►

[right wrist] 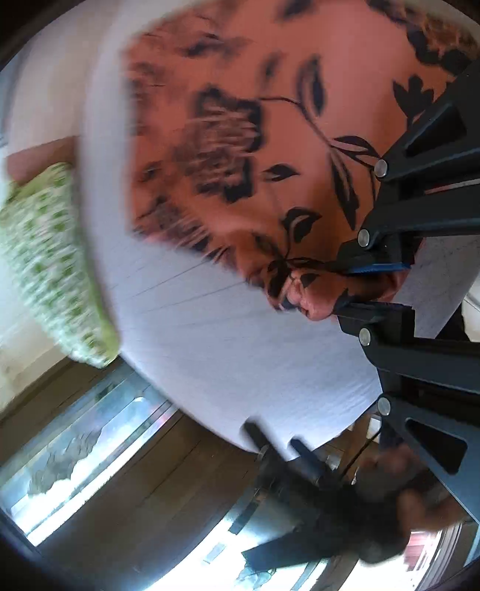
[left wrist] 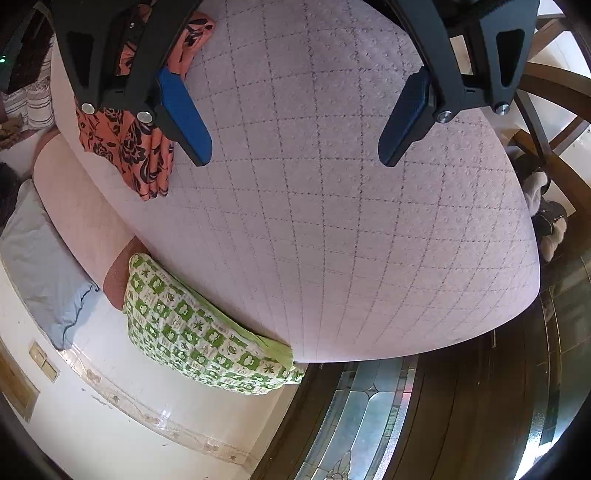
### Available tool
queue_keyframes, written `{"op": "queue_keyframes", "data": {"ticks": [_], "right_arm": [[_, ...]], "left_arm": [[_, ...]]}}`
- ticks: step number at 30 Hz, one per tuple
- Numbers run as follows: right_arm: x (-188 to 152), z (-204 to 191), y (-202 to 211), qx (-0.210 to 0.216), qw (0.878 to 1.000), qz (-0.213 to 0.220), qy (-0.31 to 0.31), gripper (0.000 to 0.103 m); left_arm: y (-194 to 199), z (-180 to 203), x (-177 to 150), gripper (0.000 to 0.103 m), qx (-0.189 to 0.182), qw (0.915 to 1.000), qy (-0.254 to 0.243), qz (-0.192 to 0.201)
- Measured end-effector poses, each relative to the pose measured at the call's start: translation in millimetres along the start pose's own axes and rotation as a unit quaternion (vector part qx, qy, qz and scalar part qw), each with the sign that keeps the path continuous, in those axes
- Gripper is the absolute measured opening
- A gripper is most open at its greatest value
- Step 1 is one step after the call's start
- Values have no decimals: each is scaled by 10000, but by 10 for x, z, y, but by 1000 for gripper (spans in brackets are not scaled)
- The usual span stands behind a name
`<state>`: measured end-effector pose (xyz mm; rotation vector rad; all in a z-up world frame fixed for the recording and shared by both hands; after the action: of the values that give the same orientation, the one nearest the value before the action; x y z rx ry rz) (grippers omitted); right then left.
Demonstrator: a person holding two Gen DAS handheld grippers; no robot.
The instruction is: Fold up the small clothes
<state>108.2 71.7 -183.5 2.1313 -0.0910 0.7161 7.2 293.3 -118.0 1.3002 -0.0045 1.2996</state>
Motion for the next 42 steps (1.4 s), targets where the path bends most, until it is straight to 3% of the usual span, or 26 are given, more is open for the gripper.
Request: {"op": "queue_keyframes", "data": {"ticks": [2,6,8,12,13,15,17,19,22,25,29,31,35,36,37,42], "right_arm": [[29,43,53,136,9997,98,-175,12],[330,-267,472,234,9969,696,295,12],[333,-326,520,331,9957,793,345,12],[-164,-86,-129,75,9993,-232,287,15],[-191,-54,-153,132,9995,-167,231,14],[-149,-110,-38,153,9995,71,285,25],[-175,-215,26,138,9981,26,595,73],[-182,-314,143,277,9970,115,711,73],[-173,-171,406,500,9977,361,285,73],[-129,231,772,579,9942,771,-484,73],[-150,828,1003,516,9852,965,-1319,73],[-186,988,991,804,9777,928,-1705,73],[-199,1008,953,1124,9727,926,-1808,73],[-227,1048,918,1218,9699,920,-1897,73],[-259,1085,899,1342,9659,882,-2029,73],[-269,1214,803,1757,9507,867,-2405,73]], "left_arm": [[7,-15,2,91,15,10000,-17,19],[-13,-8,2,91,17,10000,11,16],[-24,29,-10,91,12,10000,-65,3],[-38,89,-53,91,-38,9998,-209,-31],[-38,95,-66,91,-36,9997,-252,-39],[-43,108,-74,91,-29,9995,-311,-38],[-53,142,-83,91,-105,9994,-322,-70],[-43,209,-103,91,-213,9987,-458,-81],[30,371,-170,91,-516,9955,-783,-101],[204,613,-282,91,-1149,9871,-1098,-204],[393,1113,-600,91,-1957,9598,-1968,-430],[300,1210,-689,91,-1786,9548,-2307,-570],[-288,790,-950,87,-555,9610,-2116,-1694],[-271,726,-898,87,-731,9671,-1756,-1689],[-233,727,-854,87,-696,9691,-1699,-1649],[175,1041,-504,87,-890,9724,-2012,-773]]}}
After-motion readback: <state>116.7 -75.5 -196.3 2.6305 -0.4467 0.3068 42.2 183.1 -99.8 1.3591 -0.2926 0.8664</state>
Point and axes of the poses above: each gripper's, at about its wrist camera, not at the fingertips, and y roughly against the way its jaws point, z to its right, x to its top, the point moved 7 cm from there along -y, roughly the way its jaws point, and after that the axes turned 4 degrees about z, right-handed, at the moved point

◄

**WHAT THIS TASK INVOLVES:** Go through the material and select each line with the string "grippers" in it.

**SOLUTION FOR THIS TASK:**
`<state>`: measured end-effector pose (xyz mm; rotation vector rad; all in a z-up world frame fixed for the recording and shared by both hands; after the action: of the values that give the same orientation, the one nearest the value before the action; x y z rx ry rz) (grippers omitted); right then left.
Demonstrator: a person holding two Gen DAS handheld grippers; no robot.

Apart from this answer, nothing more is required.